By Stephen Ohlemacher

Associated Press

LAST UPDATED: 06:35 a.m. HST, Apr 01, 2014

WASHINGTON >> Executives from manufacturing giant Caterpillar Inc. are heading to Capitol Hill to explain what one senator calls an aggressive strategy to avoid paying billions of dollars in U.S. taxes.

Caterpillar has avoided paying $2.4 billion in U.S. taxes since 2000 by shifting profits to a wholly-controlled affiliate in Switzerland, according to a report released by Sen. Carl Levin, D-Mich.

Levin chairs the Senate investigations subcommittee. His subcommittee is holding a hearing on the report Tuesday. Representatives from Caterpillar and accounting firm PricewaterhouseCoopers LLP are scheduled to testify.

The report says Caterpillar paid PricewaterhouseCoopers $55 million to develop its tax strategy.

The committee's Democratic staff compiled the report as part of a nine-month investigation into Caterpillar's taxes.
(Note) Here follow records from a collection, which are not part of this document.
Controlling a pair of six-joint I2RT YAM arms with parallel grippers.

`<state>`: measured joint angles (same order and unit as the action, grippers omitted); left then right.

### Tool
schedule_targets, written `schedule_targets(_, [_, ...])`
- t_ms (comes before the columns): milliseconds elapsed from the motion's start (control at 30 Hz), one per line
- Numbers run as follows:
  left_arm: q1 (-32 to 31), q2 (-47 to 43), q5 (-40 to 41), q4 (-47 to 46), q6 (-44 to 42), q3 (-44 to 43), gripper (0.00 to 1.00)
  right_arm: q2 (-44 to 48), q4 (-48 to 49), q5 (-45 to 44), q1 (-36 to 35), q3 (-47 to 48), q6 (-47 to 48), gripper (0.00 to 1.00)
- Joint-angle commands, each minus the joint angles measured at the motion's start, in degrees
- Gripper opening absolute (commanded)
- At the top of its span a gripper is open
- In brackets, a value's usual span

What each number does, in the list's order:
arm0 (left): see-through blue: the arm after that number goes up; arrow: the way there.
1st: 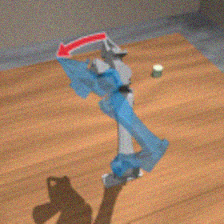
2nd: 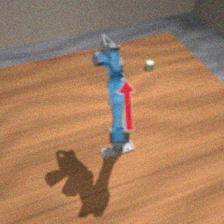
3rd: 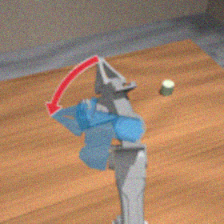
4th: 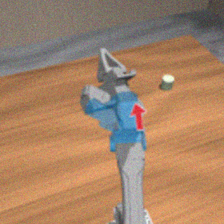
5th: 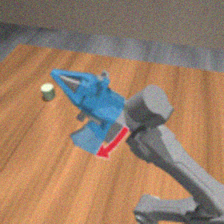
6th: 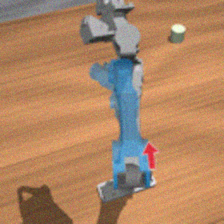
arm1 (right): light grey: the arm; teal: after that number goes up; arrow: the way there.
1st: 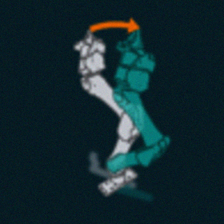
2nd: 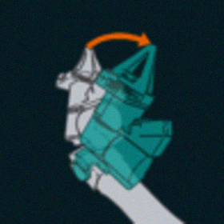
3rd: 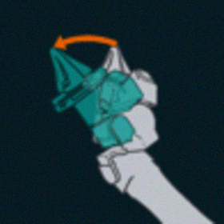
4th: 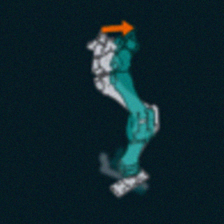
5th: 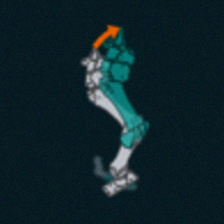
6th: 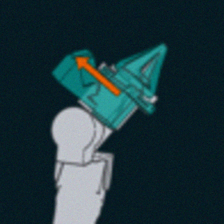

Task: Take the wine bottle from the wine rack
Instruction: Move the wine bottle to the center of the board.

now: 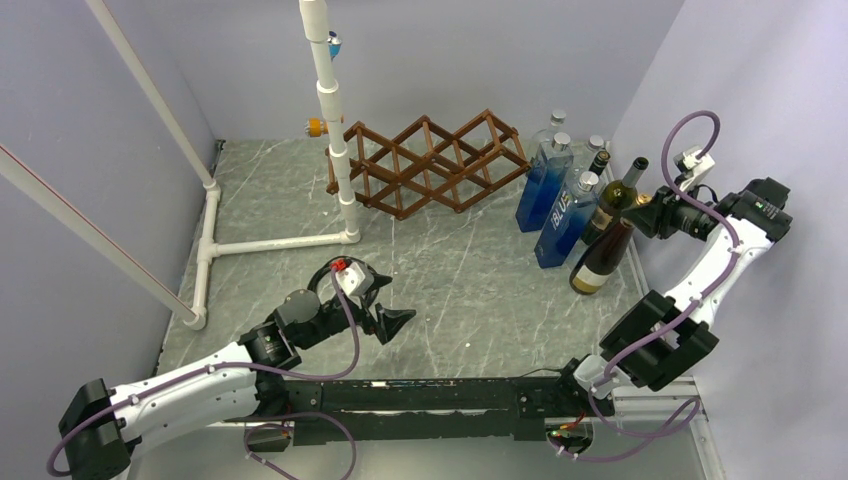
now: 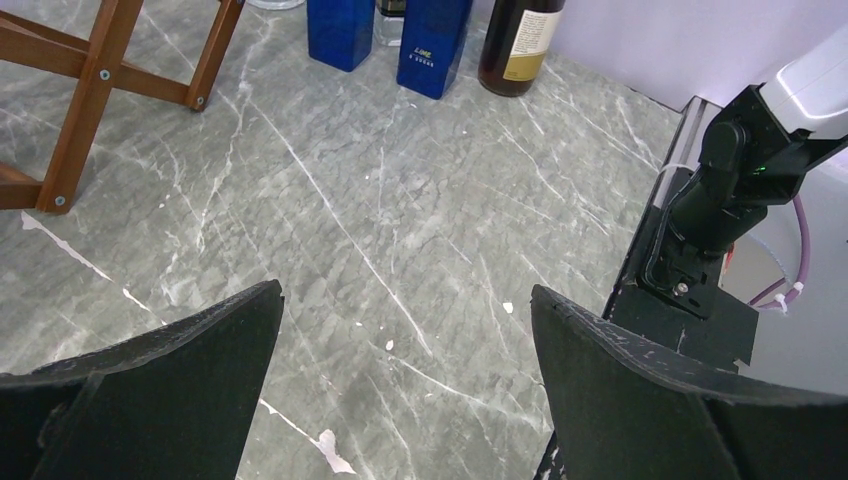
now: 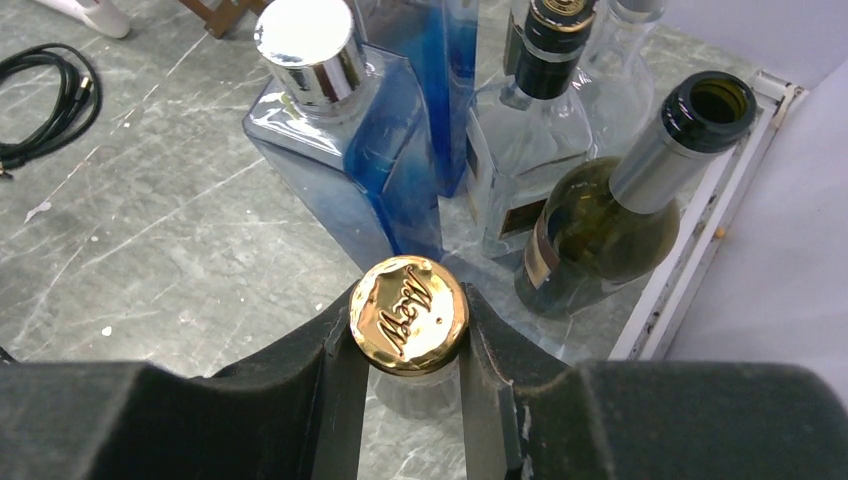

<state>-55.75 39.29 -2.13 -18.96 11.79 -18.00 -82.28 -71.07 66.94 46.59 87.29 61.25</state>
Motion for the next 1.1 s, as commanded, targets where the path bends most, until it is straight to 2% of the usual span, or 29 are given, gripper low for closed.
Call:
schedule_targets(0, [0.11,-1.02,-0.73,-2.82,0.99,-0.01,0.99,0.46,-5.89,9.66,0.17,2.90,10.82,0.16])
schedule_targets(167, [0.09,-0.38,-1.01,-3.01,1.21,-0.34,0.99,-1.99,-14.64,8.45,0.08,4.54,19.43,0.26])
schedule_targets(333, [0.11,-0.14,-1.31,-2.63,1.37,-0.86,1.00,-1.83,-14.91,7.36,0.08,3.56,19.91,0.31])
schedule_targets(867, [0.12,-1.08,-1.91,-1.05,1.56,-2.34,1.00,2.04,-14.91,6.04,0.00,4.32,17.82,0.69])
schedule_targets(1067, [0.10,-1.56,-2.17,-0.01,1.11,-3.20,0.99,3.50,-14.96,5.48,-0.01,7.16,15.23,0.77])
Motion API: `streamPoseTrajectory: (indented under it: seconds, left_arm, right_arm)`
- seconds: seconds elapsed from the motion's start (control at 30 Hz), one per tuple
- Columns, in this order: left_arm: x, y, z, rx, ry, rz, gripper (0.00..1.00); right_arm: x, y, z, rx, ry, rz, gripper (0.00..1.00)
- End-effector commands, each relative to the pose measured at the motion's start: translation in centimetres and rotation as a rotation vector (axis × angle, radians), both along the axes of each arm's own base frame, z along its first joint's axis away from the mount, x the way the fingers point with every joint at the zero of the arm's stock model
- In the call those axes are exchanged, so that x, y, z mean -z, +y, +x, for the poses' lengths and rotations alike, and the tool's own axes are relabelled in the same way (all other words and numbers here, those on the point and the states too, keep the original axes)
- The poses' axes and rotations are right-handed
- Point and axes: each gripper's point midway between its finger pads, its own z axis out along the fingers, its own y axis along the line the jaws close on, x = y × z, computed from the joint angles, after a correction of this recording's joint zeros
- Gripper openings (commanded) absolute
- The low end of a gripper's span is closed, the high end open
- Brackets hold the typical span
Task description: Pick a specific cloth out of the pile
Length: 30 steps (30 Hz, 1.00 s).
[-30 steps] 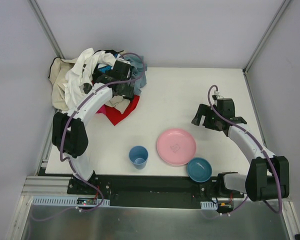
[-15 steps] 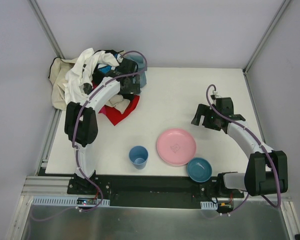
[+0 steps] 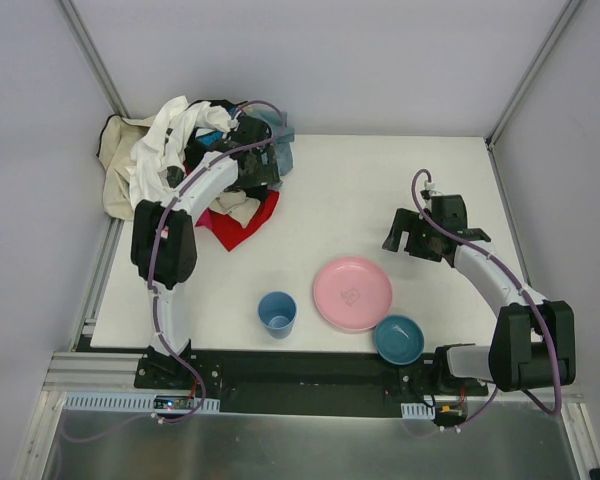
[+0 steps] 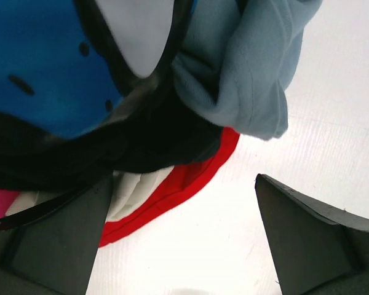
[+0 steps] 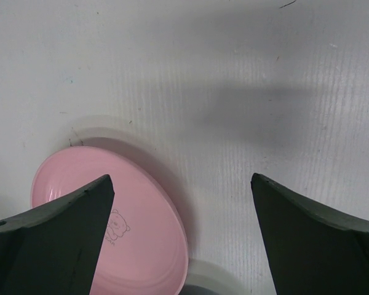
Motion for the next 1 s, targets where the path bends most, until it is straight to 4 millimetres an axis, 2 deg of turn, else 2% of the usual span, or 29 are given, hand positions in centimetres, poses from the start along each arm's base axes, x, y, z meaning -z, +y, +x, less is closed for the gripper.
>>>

It was released Monday.

The report raises questions about the validity of the tax strategy but does not accuse the Peoria, Ill.-based manufacturer of breaking the law.

"We don't reach those kinds of judgments," Levin said. "The question is, 'Is it tolerable?' And I don't think it is."

Julie Lagacy, a Caterpillar vice president, said in a statement that the company complies with all tax laws. She said Caterpillar pays an effective income tax rate of 29 percent, among the highest for multinational manufacturers.

"Caterpillar takes very seriously its obligation to follow tax law and pay what it owes," Lagacy said. "Caterpillar's philosophy is that our business structure drives our tax structure. We comply with the tax laws enacted by Congress, by the states and by all of the many jurisdictions in which we conduct business."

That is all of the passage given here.